C'est d'abord une réalité. Une étude du Bipe de 2009 fait apparaître que 42 % du total des ménages français est constitué d'un seul adulte au foyer. Et ces ménages solos (aujourd'hui essentiellement féminins, demain également répartis entre hommes et femmes) devraient augmenter à un rythme soutenu. Les générations qui vont succéder à celles nées avant 1950 font l'expérience du divorce de masse. Ainsi, le nombre de solitaires actifs et de solitaires ex-actifs aura progressé de 1,4 million entre 2005 et 2015. Quant aux célibataires, leur nombre a doublé en trente ans.

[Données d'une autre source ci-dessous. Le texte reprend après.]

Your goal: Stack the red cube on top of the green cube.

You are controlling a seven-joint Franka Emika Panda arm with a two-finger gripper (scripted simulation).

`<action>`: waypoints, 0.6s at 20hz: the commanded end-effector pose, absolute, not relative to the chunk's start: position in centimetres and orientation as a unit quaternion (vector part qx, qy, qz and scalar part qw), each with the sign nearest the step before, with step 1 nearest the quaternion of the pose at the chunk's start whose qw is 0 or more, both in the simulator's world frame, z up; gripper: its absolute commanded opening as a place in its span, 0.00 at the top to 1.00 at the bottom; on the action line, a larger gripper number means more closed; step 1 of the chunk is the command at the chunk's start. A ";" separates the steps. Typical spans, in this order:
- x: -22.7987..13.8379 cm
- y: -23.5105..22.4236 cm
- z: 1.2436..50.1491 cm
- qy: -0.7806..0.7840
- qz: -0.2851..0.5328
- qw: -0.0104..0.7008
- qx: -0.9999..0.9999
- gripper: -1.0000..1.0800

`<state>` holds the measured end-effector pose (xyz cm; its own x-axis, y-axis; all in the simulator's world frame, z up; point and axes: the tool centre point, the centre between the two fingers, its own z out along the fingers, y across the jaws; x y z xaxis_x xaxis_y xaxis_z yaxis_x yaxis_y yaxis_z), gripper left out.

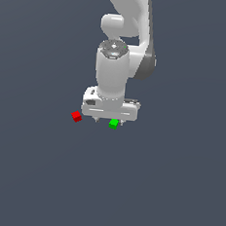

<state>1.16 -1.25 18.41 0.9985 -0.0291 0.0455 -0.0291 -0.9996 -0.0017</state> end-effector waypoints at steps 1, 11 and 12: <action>1.2 -1.3 18.4 0.015 -0.023 0.001 -1.000 0.04; -0.2 -2.2 17.6 -0.010 -0.021 0.000 -1.000 0.04; -0.4 -2.5 17.4 -0.015 -0.021 0.000 -1.000 0.04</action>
<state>-0.06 -2.14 17.64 0.9990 0.0161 0.0429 0.0162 -0.9999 -0.0007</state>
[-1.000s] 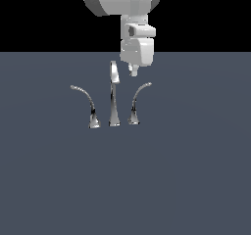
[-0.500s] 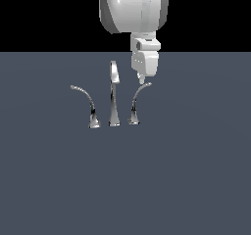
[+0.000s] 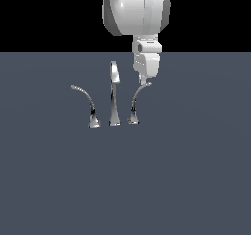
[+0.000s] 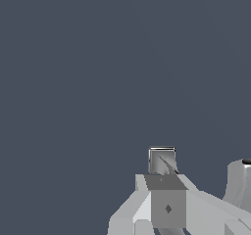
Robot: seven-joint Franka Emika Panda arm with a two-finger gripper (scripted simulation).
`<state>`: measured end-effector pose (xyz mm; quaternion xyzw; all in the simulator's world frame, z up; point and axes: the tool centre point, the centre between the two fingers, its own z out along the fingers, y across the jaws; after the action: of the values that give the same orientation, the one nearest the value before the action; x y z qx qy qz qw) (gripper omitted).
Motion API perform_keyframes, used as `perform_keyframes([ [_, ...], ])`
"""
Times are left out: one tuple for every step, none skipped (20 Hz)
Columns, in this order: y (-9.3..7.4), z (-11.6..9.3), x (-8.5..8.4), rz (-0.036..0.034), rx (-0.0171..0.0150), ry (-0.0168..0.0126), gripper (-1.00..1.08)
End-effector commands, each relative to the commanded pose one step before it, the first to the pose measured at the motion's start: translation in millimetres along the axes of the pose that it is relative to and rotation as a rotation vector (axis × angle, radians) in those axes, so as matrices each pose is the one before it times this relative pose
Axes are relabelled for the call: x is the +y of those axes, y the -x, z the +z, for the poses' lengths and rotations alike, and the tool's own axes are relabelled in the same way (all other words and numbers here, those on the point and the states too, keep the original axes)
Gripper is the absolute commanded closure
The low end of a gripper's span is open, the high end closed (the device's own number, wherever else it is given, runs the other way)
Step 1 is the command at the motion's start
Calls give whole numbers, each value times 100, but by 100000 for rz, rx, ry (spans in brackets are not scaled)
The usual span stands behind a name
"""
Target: Turn on the faucet by rotating a designated handle.
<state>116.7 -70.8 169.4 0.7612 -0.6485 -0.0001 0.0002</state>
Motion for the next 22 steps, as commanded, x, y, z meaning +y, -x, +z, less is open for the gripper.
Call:
perform_keyframes([
  [55,-57,3,-162,-14,-42,108],
  [0,0,0,0,0,0,108],
  [0,0,0,0,0,0,108],
  [9,9,-14,0,0,0,108],
  [-116,0,277,0,0,0,108],
  [-118,0,280,0,0,0,108],
  [-119,0,282,0,0,0,108],
  [-120,0,285,0,0,0,108],
  [-121,0,287,0,0,0,108],
  [-122,0,290,0,0,0,108],
  [-124,0,292,0,0,0,108],
  [-125,-1,295,0,0,0,108],
  [-126,-1,298,0,0,0,108],
  [-127,-1,300,0,0,0,108],
  [-129,-1,303,0,0,0,108],
  [-130,-1,305,0,0,0,108],
  [-132,-1,308,0,0,0,108],
  [-134,-1,310,0,0,0,108],
  [0,0,0,0,0,0,108],
  [789,-9,-914,-1034,-158,-1124,108],
  [50,-4,282,47,7,50,108],
  [51,-4,285,47,7,50,108],
])
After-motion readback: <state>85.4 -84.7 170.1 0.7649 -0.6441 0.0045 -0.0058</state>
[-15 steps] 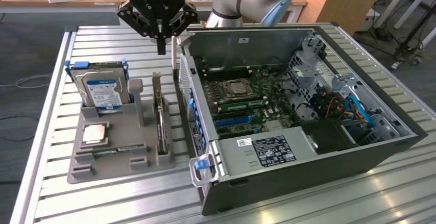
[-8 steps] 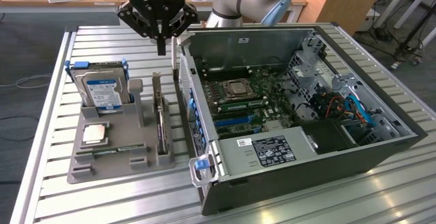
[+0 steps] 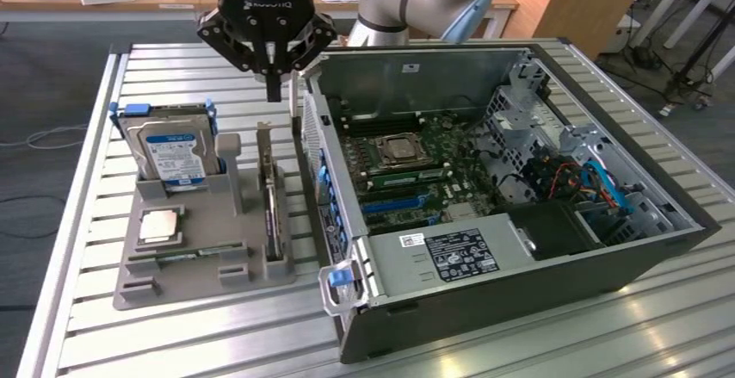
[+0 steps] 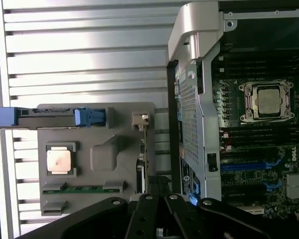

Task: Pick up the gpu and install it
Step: 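Reach for the gpu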

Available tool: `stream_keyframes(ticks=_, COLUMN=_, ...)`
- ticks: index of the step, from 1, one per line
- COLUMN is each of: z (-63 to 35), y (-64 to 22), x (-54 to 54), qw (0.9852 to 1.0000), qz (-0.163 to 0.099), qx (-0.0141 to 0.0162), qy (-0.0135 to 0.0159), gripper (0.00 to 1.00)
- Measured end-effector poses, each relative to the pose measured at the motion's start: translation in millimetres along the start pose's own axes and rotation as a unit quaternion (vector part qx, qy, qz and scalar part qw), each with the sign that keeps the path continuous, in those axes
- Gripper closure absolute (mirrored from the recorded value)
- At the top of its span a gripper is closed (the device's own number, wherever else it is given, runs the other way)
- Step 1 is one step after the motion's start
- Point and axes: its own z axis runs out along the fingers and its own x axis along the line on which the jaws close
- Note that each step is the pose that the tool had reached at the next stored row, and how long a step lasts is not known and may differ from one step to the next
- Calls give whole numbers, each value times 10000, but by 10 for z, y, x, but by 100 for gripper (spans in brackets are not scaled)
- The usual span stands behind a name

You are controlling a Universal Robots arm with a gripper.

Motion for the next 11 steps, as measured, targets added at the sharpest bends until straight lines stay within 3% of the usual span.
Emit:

La solitude, c'est aussi un sentiment. 91 % des Français considèrent la solitude comme « un problème important », selon un sondage TNS Sofres. Parmi les 4 millions de Français se déclarant seuls, 56 % imputent leur mal-être à une rupture familiale, révèle de son côté la Fondation de France. Un tiers des Français estiment que leurs relations familiales se résument à quelques rencontres annuelles. L'étiolement de la famille constitue le principal facteur d'isolement. La solitude ne concerne pas que les petits vieux oubliés pendant la canicule : un tiers des moins de 25 ans se disent touchés contre 28 % des seniors, et 40 % des femmes de 35-49 ans contre 28 % des hommes du même âge. À l'heure où on communique à la vitesse de la lumière, où l'on se parle chaque minute par SMS ou sur Facebook, on continue d'ignorer son voisin de bureau ou de palier. Paradoxe d'une société de la performance et de la réussite, perfusée au bien-être et à la perfection, qui laisse sur le bas-côté un nombre croissant d'individus qui n'ont pas toujours les capacités (physiques, morales, ou/et matérielles) de leur autonomie. Ceux qui s'en sortent le mieux, qui ont « réussi », ont peur d'être envahis, voire « plombés » par les problèmes des autres. La solitude est donc aussi un enjeu politique. Première à s'en emparer, Martine Aubry avec son « Care » qui tient plus de la compassion que de l'action. François Fillon a-t-il voulu, avec son choix, faire entrer la droite sur ce terrain ? Le drame serait de se cantonner à une charité médiatique ou de se limiter à réformer le financement de la dépendance des personnes âgées. « Il y a une difficulté française à fournir une réponse pratique et crédible », note Alain Ehrenberg. L'auteur du « malaise social » invite à dépasser la protection à l'égard des risques. Car le lien social s'affaiblit tandis que l'individu est surchargé de responsabilités et d'épreuves qu'il ne connaissait pas auparavant. L'important ? Mettre l'accent sur le concept de capacité : aider les gens à s'aider eux-mêmes, les rendre capables de saisir des opportunités. Au-delà de la solitude, la cause nationale 2011 interrogera la solidarité. Parce que l'attention aux autres fabrique du lien, relie les individus au lieu de les isoler, commençons à nous y intéresser dès aujourd'hui sans attendre demain... sans attendre Noël.